▸ **TASK GOAL**
When you find the word "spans" in a line of the entries, please copy the whole line.

== Segment start ==

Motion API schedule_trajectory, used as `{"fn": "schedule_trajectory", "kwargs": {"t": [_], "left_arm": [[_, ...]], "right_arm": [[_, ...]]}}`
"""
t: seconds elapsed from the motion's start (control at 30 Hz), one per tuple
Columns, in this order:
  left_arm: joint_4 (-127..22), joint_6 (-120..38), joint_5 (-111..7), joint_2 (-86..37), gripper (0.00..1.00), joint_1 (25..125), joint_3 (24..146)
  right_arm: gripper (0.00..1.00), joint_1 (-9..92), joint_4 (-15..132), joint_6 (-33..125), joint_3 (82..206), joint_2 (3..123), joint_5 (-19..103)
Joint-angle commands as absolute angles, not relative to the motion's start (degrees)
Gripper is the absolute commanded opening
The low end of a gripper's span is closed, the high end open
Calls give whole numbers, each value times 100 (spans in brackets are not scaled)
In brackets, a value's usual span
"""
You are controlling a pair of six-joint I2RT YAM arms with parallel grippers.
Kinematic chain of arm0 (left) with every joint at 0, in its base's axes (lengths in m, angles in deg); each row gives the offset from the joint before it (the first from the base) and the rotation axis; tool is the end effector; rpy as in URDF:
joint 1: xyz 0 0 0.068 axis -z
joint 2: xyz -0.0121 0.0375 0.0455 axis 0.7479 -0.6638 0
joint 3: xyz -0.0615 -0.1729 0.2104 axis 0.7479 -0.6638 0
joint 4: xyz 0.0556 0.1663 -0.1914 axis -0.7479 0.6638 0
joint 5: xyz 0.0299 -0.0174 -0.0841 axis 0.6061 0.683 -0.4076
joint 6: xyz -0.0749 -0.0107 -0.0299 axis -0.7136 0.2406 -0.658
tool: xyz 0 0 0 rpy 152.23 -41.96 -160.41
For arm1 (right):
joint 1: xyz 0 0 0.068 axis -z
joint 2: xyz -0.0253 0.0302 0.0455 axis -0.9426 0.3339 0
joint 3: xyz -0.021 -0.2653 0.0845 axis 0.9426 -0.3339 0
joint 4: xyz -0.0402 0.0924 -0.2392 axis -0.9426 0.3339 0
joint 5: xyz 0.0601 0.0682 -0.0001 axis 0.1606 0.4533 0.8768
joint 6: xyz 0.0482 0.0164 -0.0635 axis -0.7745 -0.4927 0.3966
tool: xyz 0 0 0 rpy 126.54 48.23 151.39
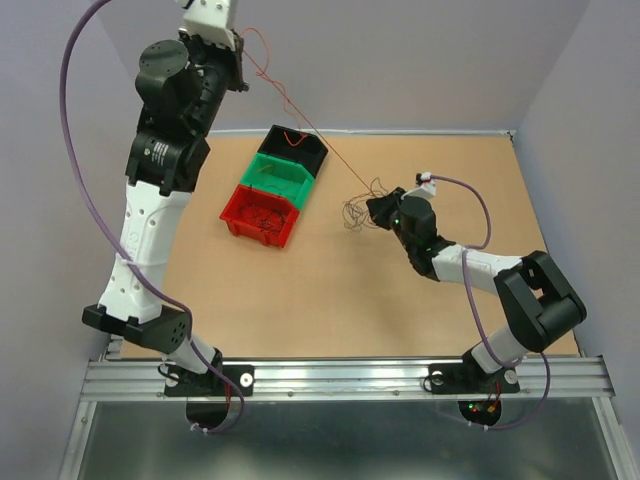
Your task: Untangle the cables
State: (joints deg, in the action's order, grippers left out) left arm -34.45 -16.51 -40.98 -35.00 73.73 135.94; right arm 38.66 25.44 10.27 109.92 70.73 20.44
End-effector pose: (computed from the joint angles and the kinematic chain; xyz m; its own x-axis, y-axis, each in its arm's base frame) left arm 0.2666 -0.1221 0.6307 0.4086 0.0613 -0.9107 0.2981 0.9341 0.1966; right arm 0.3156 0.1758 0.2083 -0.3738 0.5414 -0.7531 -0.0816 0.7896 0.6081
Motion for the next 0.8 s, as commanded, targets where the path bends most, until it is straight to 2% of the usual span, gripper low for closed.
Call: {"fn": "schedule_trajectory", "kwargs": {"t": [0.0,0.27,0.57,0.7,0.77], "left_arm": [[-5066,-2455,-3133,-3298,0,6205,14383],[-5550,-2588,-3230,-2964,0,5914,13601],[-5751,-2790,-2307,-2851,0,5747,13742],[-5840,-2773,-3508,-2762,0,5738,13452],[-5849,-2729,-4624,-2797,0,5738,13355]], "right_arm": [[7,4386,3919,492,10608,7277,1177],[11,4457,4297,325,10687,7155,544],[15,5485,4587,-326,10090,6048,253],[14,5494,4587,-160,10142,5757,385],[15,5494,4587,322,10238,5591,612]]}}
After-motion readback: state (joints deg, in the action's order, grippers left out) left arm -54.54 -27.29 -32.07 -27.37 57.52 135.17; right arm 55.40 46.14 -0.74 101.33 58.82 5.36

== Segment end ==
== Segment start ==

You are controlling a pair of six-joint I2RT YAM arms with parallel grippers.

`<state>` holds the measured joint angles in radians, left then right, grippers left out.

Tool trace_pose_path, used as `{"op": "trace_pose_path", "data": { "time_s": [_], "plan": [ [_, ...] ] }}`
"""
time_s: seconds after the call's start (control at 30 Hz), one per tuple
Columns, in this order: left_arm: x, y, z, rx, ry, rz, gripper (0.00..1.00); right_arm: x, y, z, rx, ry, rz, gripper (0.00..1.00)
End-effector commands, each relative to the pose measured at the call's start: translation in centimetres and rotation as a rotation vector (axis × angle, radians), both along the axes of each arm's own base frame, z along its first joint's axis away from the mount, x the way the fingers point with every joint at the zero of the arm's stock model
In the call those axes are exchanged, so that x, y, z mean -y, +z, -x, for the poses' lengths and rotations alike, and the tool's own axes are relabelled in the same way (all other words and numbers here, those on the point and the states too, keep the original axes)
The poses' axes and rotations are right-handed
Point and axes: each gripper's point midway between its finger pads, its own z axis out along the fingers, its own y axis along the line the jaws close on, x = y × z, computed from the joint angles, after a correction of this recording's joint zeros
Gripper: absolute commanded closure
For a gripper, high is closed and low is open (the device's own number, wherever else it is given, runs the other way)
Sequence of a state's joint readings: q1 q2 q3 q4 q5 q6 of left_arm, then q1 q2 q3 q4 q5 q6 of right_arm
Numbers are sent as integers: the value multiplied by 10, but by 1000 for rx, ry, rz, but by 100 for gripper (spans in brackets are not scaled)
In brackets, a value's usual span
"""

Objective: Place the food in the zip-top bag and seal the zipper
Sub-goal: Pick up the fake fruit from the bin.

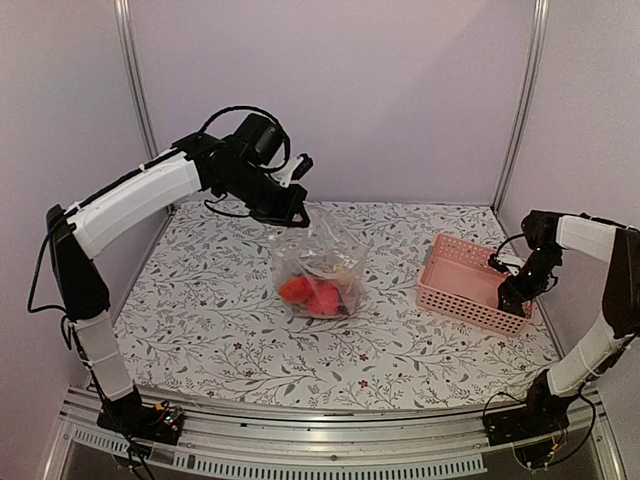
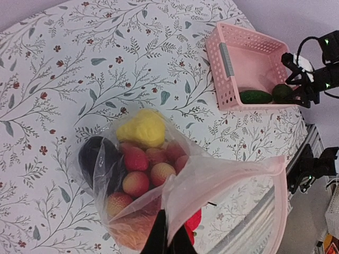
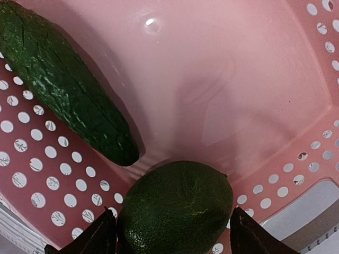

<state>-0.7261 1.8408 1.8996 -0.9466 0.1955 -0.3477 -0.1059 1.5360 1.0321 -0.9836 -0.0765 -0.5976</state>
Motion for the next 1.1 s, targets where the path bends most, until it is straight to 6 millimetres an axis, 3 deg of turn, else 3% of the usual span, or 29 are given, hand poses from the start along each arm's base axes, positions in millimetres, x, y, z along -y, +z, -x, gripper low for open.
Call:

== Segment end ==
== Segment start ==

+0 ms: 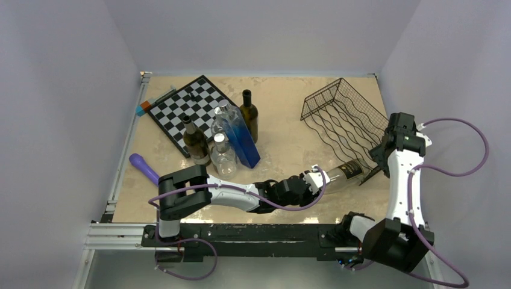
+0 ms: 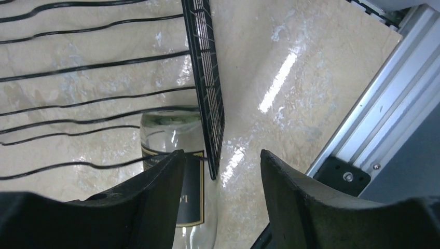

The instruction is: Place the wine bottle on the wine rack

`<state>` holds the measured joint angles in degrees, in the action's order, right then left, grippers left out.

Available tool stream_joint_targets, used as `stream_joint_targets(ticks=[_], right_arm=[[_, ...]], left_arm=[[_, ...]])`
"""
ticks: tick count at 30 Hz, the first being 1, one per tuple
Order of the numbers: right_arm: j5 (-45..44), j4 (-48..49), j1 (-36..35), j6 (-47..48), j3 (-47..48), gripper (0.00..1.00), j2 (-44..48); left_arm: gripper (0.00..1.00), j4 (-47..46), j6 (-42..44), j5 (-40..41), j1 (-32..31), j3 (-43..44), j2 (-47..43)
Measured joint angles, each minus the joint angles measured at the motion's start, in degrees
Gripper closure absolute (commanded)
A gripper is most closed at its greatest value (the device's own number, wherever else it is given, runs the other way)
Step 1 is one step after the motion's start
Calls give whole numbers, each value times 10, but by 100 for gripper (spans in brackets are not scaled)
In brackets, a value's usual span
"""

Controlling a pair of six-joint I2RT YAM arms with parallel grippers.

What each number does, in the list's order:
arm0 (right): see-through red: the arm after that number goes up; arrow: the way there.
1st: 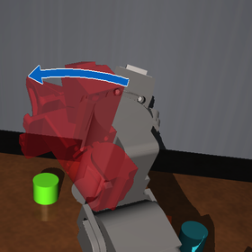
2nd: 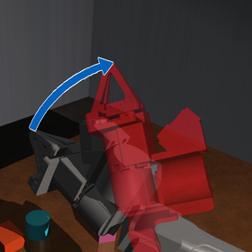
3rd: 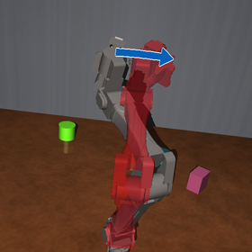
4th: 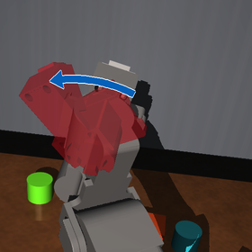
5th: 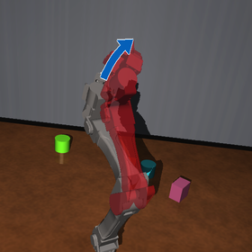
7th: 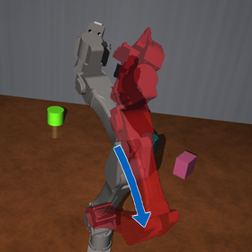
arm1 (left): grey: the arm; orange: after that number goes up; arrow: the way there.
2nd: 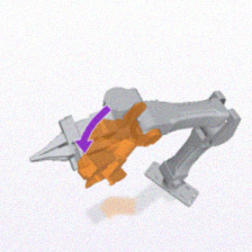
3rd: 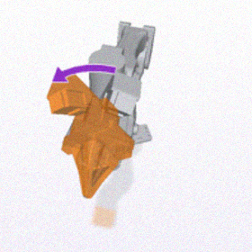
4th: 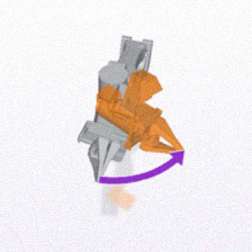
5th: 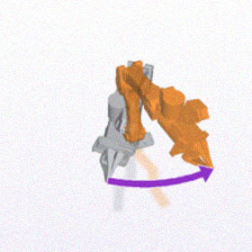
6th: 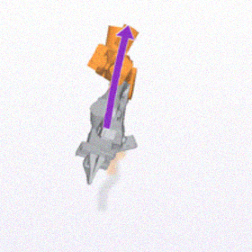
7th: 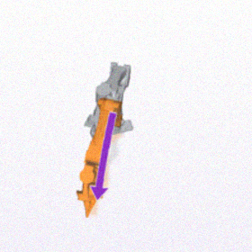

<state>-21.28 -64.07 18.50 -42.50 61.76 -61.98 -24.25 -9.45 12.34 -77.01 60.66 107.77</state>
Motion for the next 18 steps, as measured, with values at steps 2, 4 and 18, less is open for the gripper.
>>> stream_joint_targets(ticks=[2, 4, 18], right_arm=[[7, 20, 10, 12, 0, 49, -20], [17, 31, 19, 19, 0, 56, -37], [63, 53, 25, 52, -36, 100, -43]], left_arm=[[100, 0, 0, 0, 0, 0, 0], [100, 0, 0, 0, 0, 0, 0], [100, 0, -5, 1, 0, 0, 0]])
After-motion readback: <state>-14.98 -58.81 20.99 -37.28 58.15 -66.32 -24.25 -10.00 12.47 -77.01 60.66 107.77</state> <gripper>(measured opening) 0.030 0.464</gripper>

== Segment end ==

▸ **EXERCISE ANSWER**
Calls give whole numbers, each value times 100 (spans in brackets are not scaled)
Numbers are sent as integers: the value multiplied by 10, but by 1000 for rx, ry, rz, but by 100 for gripper (spans in brackets are not scaled)
Calls give whole numbers, each value times 10, but by 100 for gripper (spans in brackets are not scaled)

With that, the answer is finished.